Ali is loved deeply for the kind individual he has proven to be for us all, even for children who are hungry for a snack bar and do not have the money.  He is a man who shows his love for his friends and his customers every day.

I make a coffee stop just about every morning for one of his banana and white chocolate drinks. You get more than a coffee. He has a knack in making most of us feel better about ourselves and the world in general.

When I walked through the front doors at about 4:15 Friday to have a cup of coffee along with a brief chat I saw the hospital volunteers were frozen in place. They were in a state of shock.

 “We were just instruments of a higher power,” one of the nurses that took part in helping keep Ali alive said later. “ He has more work on earth to do.” 

Ali was found unconscious and blue behind his counter at about 3:40 when a “Code Blue” alert was announced over the intercom system – a serious call for immediate help.   Some 15 hospital staffers responded to the alert.  He was pulled out from his coffee shop and slid into the center of the lobby where there was more room for a team to commence CPR.

Once he appeared to be breathing with a pulse and out of immediate danger, he was transported to the emergency room.  Several hours later he was transported by ambulance to the Catherization Lab at St. Joseph’s Hospital in Stockton and then into surgery where he remembers having a stint placed in an artery leading to his heart to open the blood flow.  He said he remained conscious during the procedure and felt no pain.

Ali and I chatted for about half an hour in his SICU room early Saturday afternoon.  He recalled that he had hit his head when he fell requiring a CT scan making sure the injury wasn’t serious.

One thing he will never forget, he said, was seeing an intense bright white light after he had passed out.  It was like staring into many football stadium lights, he added.  The next thing he remembered was opening his eyes and seeing Dr. Karl Wolf’s face in Doctors’ emergency room, whispering that he was going to be alright. Wolf.

St. Joseph’s SICU Nurse Kelly Johnston asked him just how many friends he had because of a crowd that had congregated in the waiting room in addition to phone calls to the hospital.  He replied that he had told her, “400 and they are all from Doctors Hospital in Manteca.”

Ali knows all of his customers as his friends on a first name basis and they definitely know him.  Ali’s outlook on life is simple, “a friend is a smile and a greeting away.”

Ali recounted that a major artery to the right side of his heart was found to be 70 percent clogged and was felt to be the cause of the attack.  He was transferred out of SICU over the weekend to a regular patient room on the second floor in the north wing of the Stockton hospital.

One DHM nurse in particular made sure he would get his glasses and his cell phone at his bedside Saturday.  She and her husband took their second car out of their garage and parked it on the street because Ali’s vehicle had to be kept safe for him.  She was one of those visitors who traveled to Stockton Friday night and again on Saturday.  Other staffers put his cash box in the hospital safe along with his iPad and closed up his coffee shack.

As I was walking through his door a nurse was leaving after visiting with him.

“She was the one who started the CPR,” he said, “and she was concerned that she might have broken one of my ribs and wanted to apologize, but nothing was broken.”
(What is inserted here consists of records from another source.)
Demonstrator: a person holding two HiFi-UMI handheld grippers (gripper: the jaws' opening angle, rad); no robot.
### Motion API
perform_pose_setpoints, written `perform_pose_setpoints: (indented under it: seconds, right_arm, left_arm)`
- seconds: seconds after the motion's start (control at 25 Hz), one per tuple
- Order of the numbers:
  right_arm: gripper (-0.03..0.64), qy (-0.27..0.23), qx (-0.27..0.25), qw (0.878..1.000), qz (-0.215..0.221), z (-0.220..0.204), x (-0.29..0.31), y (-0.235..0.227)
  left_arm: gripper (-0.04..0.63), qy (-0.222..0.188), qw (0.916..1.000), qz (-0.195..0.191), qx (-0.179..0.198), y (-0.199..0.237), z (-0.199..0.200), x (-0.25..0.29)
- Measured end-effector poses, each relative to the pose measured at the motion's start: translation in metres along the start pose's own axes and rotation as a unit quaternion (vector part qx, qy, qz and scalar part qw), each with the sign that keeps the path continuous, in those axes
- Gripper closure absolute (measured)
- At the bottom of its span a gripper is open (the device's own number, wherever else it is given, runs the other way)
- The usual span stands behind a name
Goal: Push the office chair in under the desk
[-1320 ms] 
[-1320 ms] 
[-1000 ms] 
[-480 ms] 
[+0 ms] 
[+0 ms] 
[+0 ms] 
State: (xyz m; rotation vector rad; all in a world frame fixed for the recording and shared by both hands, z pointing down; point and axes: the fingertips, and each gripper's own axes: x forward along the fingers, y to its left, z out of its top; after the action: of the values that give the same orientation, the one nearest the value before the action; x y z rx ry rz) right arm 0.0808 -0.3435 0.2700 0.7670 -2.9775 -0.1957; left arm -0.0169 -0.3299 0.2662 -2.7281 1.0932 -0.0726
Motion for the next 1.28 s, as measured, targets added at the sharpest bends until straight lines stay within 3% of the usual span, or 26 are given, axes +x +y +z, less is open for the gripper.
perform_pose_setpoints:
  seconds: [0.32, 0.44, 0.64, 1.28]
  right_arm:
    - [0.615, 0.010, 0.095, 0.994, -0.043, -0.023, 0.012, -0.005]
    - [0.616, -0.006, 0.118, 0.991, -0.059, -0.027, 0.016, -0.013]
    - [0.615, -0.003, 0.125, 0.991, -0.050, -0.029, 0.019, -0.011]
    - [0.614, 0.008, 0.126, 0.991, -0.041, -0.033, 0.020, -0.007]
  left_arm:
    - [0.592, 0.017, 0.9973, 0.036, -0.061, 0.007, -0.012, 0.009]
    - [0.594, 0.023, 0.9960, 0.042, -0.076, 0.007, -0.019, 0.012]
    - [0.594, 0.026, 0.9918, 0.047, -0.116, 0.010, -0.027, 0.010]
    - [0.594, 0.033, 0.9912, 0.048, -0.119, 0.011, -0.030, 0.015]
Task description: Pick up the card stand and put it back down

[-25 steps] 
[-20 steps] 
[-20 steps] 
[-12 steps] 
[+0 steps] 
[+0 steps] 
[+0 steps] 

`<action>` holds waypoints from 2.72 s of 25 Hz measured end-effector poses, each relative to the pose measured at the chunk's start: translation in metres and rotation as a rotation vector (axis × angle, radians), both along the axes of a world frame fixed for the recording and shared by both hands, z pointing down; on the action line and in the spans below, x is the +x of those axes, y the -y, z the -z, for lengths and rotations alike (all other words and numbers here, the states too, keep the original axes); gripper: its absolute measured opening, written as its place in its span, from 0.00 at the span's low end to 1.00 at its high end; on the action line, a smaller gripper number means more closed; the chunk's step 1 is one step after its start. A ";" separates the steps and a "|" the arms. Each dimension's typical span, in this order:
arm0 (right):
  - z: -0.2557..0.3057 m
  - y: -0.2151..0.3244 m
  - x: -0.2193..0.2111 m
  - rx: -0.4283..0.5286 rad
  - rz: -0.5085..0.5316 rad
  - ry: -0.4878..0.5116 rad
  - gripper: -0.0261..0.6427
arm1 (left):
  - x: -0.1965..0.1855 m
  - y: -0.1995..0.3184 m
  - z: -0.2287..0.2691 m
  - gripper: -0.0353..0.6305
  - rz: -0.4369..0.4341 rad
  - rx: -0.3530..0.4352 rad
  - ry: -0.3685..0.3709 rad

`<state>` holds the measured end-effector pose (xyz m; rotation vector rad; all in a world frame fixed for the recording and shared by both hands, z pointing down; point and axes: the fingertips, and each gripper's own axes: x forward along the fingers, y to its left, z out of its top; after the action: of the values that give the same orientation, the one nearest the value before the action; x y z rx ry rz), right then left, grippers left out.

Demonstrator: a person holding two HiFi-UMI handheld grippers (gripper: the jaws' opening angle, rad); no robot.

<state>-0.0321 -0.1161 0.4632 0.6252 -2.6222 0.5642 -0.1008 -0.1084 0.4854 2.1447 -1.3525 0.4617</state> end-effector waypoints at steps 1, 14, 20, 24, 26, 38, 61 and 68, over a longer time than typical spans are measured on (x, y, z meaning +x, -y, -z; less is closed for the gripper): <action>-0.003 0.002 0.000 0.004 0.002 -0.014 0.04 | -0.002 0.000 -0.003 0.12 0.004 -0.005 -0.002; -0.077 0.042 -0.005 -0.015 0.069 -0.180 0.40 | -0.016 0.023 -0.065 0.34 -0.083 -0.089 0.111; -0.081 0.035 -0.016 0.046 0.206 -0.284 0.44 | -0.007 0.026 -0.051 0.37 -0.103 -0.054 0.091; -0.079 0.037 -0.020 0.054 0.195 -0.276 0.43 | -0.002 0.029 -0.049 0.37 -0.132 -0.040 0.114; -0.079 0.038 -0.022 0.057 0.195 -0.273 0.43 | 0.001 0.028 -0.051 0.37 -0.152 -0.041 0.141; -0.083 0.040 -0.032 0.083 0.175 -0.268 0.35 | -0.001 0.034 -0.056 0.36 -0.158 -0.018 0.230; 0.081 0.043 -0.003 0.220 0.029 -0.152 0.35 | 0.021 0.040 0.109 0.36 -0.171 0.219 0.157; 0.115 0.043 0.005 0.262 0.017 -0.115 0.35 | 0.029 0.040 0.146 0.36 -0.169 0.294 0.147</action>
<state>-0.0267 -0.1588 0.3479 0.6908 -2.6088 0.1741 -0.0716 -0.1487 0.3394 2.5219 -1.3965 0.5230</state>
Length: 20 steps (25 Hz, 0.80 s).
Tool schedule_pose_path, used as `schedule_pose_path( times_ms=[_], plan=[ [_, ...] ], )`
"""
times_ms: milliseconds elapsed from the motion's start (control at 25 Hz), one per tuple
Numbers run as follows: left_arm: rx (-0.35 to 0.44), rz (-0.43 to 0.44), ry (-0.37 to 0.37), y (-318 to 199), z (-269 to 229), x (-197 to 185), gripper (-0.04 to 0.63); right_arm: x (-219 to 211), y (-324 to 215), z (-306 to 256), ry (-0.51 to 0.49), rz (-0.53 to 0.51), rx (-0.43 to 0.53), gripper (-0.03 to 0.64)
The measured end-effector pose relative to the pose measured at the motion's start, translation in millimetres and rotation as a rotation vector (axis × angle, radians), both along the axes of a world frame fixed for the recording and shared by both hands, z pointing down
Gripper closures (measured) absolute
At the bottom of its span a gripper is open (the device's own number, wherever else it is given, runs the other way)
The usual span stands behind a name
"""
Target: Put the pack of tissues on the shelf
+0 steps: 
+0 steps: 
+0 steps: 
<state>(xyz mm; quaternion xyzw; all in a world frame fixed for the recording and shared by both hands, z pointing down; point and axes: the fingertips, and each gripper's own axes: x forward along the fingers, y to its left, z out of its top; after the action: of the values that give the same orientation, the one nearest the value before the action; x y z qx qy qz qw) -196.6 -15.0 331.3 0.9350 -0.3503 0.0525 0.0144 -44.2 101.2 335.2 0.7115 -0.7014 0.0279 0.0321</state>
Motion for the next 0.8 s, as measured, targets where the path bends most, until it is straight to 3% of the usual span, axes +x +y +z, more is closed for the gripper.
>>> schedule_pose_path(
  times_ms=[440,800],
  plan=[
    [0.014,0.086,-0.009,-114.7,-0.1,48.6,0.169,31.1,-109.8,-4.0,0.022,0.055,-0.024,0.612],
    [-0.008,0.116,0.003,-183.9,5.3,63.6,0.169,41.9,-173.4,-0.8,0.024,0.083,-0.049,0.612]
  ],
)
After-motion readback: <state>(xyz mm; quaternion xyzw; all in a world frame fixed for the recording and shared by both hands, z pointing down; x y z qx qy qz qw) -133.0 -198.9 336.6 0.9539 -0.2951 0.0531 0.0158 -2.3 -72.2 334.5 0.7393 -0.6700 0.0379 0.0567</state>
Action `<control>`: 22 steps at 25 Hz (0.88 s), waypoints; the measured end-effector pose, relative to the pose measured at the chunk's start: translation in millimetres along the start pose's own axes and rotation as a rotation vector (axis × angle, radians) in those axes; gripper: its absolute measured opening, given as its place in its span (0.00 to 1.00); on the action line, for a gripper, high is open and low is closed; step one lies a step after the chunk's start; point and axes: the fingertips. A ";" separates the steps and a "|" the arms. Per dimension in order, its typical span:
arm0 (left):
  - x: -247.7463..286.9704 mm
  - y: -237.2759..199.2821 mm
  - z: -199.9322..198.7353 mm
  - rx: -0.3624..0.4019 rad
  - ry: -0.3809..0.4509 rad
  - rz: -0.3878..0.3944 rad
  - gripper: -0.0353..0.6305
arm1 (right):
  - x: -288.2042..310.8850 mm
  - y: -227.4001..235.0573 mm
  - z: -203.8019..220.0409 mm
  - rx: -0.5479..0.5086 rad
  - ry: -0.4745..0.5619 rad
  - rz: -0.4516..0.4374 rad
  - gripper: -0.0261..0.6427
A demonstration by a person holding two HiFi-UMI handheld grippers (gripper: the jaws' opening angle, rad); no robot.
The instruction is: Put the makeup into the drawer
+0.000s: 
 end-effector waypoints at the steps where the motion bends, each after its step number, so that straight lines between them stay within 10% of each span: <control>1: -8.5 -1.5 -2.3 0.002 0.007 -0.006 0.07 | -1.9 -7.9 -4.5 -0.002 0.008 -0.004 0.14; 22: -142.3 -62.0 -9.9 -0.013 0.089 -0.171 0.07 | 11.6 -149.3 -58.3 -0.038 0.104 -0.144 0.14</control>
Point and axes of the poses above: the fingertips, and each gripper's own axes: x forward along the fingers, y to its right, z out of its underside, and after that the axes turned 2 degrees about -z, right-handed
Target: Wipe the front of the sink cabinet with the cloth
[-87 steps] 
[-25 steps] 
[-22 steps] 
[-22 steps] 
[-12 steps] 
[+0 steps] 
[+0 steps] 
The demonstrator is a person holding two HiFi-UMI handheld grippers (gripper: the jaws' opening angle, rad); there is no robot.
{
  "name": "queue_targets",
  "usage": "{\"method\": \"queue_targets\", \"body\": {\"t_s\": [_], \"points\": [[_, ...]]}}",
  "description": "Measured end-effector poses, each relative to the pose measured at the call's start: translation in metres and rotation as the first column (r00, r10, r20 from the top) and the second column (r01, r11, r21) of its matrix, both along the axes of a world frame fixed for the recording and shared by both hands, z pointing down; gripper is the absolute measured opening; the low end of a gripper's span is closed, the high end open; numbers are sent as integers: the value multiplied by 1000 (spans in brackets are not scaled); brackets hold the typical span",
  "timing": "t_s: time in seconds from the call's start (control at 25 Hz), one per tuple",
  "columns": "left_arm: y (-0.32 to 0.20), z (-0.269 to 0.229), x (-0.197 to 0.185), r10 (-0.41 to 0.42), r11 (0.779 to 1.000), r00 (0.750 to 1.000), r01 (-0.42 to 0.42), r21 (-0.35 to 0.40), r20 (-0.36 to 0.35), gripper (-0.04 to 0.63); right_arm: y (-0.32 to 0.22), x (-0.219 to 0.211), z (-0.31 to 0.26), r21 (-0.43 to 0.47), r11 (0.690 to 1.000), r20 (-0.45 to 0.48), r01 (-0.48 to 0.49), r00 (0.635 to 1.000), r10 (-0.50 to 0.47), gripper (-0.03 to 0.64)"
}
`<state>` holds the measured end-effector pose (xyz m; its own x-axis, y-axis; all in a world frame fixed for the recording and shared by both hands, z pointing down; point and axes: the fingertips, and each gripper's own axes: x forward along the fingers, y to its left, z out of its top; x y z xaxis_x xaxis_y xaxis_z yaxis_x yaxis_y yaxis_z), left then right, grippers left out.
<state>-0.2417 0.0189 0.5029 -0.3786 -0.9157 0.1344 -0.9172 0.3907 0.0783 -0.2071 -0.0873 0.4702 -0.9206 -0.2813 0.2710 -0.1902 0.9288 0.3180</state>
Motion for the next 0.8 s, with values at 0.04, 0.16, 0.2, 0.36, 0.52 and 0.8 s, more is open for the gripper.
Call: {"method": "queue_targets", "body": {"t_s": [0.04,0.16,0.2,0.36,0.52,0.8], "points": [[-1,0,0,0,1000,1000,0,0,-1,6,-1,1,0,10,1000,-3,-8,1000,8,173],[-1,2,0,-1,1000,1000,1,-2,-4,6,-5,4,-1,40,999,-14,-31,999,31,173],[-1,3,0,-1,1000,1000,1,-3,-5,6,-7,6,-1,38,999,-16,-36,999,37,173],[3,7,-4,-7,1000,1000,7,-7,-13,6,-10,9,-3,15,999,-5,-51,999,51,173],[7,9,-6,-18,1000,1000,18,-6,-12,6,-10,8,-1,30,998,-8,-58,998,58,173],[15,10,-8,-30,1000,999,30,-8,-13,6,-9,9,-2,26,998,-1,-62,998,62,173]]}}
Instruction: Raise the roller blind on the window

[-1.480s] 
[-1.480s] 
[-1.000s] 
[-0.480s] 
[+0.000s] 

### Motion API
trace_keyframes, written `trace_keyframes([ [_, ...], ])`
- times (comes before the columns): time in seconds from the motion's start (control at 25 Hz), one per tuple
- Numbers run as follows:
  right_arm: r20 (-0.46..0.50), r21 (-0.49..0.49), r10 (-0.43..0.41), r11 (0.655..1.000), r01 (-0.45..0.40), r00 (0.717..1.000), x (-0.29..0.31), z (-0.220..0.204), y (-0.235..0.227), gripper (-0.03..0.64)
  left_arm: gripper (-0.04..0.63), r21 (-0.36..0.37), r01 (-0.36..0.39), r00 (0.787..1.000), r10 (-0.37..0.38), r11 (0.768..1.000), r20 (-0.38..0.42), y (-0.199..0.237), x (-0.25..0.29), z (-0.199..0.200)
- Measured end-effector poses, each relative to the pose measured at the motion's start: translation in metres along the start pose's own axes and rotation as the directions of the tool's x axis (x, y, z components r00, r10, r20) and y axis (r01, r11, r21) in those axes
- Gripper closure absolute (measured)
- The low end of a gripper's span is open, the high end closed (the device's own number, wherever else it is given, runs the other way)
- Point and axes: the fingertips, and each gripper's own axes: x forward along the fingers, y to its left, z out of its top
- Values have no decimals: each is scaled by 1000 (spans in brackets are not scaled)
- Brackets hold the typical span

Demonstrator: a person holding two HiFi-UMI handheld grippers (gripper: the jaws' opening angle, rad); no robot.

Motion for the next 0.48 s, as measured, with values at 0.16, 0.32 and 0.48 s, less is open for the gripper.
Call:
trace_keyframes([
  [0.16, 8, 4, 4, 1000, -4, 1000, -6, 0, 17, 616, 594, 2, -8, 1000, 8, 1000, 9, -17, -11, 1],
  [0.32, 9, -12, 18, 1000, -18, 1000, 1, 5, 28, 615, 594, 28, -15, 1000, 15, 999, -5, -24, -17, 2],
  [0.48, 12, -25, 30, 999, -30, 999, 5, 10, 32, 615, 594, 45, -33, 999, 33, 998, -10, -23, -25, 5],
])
Sitting at his bedside he noted he could make more money working elsewhere, but his coffee shack has provided him with so many friends who are there for him – something money can’t buy, he quipped.  He added that he knew and was grateful that the emergency room staff had definitely saved his life – they are family.

“Glenn, you need to talk to my SICU nurse,” he added. “She and her sister were the first set of twins born in Manteca’s hospital in 1962, the year it opened. You should have a good column there,” he said.

Shelly and Kelly are both RNs.  One works at St. Joseph’s and the other in Lodi.  They were both delivered by Dr. George Veldstra.